Saved entries
┏━━
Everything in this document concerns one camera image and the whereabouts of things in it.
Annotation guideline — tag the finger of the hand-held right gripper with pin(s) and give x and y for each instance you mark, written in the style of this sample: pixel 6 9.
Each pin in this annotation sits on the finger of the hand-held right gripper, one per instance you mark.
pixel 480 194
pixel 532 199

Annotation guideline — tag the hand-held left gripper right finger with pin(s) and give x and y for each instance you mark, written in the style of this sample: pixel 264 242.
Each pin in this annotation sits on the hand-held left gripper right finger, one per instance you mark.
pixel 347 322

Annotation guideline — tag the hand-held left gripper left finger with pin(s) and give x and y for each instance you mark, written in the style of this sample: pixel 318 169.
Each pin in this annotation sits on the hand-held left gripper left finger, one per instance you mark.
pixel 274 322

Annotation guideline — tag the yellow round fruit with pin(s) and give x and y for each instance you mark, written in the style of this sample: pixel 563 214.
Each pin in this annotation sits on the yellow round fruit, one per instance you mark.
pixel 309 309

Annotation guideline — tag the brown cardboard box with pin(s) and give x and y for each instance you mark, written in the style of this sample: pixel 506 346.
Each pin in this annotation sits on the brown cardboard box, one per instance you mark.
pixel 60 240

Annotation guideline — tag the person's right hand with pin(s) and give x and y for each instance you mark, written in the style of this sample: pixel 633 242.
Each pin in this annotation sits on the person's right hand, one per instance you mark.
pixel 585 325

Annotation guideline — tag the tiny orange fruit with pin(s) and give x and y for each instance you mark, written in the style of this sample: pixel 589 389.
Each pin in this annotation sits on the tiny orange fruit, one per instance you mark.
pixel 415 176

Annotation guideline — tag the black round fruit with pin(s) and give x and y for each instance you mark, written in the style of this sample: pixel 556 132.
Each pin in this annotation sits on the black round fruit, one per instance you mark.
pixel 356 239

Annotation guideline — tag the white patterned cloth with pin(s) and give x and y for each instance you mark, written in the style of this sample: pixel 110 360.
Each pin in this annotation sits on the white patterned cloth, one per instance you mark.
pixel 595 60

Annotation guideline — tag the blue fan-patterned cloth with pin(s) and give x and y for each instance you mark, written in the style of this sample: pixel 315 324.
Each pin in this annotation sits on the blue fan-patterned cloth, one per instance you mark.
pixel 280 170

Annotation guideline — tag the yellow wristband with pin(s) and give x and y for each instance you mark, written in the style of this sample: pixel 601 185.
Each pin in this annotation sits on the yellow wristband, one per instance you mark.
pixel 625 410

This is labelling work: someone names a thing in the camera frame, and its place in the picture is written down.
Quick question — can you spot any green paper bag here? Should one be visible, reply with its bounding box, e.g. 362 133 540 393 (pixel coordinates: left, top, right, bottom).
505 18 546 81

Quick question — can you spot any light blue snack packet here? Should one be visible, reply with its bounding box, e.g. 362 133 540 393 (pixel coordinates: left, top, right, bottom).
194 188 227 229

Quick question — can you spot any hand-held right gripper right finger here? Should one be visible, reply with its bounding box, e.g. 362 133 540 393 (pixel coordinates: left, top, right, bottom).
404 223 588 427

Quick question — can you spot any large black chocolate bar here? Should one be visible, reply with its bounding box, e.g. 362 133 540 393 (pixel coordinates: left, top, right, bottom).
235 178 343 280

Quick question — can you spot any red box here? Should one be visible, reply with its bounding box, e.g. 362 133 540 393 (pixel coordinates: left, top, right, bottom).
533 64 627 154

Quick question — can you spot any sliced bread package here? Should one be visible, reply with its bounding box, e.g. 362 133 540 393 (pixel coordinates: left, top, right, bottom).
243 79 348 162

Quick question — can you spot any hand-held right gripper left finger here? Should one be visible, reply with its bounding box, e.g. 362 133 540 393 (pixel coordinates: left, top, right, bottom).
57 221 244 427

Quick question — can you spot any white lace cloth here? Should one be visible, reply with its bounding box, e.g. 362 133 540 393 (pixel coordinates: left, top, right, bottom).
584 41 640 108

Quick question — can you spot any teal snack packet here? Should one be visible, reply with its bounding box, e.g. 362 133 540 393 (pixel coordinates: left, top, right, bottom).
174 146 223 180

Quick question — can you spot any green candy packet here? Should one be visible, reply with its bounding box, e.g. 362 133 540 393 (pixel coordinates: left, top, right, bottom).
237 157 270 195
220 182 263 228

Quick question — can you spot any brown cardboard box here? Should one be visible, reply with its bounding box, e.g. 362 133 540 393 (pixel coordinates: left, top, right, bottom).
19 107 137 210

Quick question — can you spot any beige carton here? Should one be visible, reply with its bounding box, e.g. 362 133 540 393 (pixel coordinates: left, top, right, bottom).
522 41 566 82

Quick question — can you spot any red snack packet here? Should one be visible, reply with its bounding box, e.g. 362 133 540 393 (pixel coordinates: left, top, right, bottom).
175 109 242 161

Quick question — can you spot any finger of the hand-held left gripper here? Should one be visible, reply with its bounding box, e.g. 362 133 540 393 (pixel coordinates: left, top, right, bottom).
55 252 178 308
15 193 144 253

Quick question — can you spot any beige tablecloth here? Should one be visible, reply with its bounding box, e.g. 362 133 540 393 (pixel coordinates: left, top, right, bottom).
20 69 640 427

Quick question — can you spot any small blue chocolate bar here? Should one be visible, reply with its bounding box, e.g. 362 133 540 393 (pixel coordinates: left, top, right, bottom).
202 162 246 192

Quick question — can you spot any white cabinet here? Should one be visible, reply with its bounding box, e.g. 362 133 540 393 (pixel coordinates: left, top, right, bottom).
┗━━
**Requirement:** Match on "camera": copy every line in the records that has it.

**Result:**
Everything in this document concerns one camera image and the whereabouts of things in it.
This is labelling work: someone names a thing in the camera frame, and its place in the picture is written down.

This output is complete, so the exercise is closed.